The result of the analysis is the conclusion that this body of knowledge is fraught with androcentrism, the tendency to think, write and act as if men constitute the standard of what it means to be human; that men serve as the model of ideal humanity and all those who are not men are marginal and peripheral as human beings. And then I gave examples of androcentrism as it rears its ugly head in language; in authorship, interpretation and translation of texts. One of the consequences of androcentrism, particularly in worldviews that assume a dualistic approach to all things, is that those things associated with maleness/femaleness will correlate to other dualisms; spiritual/material, heaven/earth, sun/moon, dry/damp, and ultimately, good/evil, superior/inferior.

 

Then, I read an excerpt from Judith Plaskow’s Standing Again at Sinai in which she points out that at the moment in which the chosen people make a covenant with God at the foot of Mount Sinai, Moses addresses the people by saying, “Be ready for the third day; do not go near a woman.” (Exodus 19:15). At this defining moment in Biblical history, when the God of the Bible makes a covenant-not with an individual, as with Abraham-but with the entire people, Moses addresses the people only as men. This is, of course, counter to the experience of Jewish women. They know that they were there. But, in one swift androcentric move on the part of the chronicler, they are rendered invisible.

 

And then, my ten minutes were up. I hadn’t even scratched the surface. My nail had not even made contact with the skin of the thing.

 

The next presenter spoke about the role of women in Biblical history, naming the names we know and relating the changing role of women in the participation of leadership and ritual in Reform Judaism.

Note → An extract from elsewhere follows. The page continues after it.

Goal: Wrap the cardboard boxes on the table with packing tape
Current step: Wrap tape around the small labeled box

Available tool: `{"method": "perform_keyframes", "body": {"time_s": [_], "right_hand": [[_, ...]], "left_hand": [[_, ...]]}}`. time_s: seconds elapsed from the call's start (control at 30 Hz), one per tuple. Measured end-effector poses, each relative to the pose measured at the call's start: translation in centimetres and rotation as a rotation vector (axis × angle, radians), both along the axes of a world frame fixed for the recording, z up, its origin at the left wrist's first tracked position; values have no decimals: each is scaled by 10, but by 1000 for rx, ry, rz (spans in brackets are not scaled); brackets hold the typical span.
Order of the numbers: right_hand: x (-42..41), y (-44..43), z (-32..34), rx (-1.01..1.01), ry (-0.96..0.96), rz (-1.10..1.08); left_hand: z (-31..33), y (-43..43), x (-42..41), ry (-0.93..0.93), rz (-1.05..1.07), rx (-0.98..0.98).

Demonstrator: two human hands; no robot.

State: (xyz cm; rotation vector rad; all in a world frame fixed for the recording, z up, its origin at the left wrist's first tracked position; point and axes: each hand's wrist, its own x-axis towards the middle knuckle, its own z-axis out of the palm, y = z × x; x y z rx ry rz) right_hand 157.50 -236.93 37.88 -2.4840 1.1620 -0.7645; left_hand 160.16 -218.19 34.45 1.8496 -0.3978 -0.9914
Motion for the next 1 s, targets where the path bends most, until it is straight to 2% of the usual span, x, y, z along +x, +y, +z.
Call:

The next woman spoke of the increasing power of women’s roles in certain denominations of Christianity; of changes in the language of ritual (particularly the marriage ceremony) and of the power of women’s ordination.

 

Then came the Q and A.

Guess who bore the brunt?

 

The first question was posed (to me) from a man who asked, “I’ve been married 50 years. My marriage has been equal. Does that mean I am not a man?”

 

Huh?

 

“No sir, it simply means that your marriage has not been characterized by patriarchy, a system of organization.”

 

It really was a great opportunity though to point out the complexities of the feminist analysis of structures of domination, which do not operate solely on the basis of sex, but of race, ethnicity, class, sexual orientation, age, etc., what Fiorenza calls “kyriarchy,” from the Greek word for master. To point out that the term “patriarchy” implies that all men dominate over all women would be erroneous and would constitute a naïve understanding of the issues. Clearly in history there have been women who have wielded the power of life and death over certain men (white women in the South during a certain part of its history as having power over black men, for example). The key word here is system, which excludes women from exerting powers of decision, of agency and the exercise of choice for the direction of their own lives; of participation in encoding the laws that will govern them, the texts that will describe them and the voices that will name who they are.

 

The next question (again, addressed to me) was more of a statement than a question--the inevitable person in the crowd (or classroom) who will point out the exception and expect it to send the rule crashing.

 

“What about the Greek goddesses?”

 

Huh?

 

That a culture might have goddesses in the sky does not mean that female power gets translated to the ground.

 

“What about Mary, in Catholicism… blah, blah, blah?”

 

I didn’t even tackle this one. I merely said, “Yes. Thankyou.”

 

The next few questions were (gratefully) not posed to me in particular so I remained quiet while the other panelists fielded them. The last question of the evening asked about women’s ordination and what did we think women’s rabbinic and priestly roles contributed to the future? The other panelists took their turns and then I said (something like); “I was raised in the Roman Catholic tradition. When I was a little girl women were not allowed to even go near the altar unless she was a nun changing the altar linens (which of course, she had also washed and ironed). The first time I saw a woman at the altar I was in divinity school and in my thirties. It was a powerful moment. Can you imagine what it was like for me, to see a woman occupying the sacred space that had always been denied me? Can you imagine what it was like growing up learning and understanding that by the very fact of my being, I violated sacred space? Can you envision the impact of believing that my very body constituted a thing so repugnant and profane that I was barred from the Divine’s imminent presence? The stunning fact of women at the altar, reading the Torah, consecrating bread and wine, accomplishes many things. Among them, it begins to reverse centuries of betrayal and pain, and it assures that those little girls sitting or standing in the halls of sacred space will not experience the blow of exclusion and rejection.”

 

Then the evening officially came to a close and the crowd began to disperse.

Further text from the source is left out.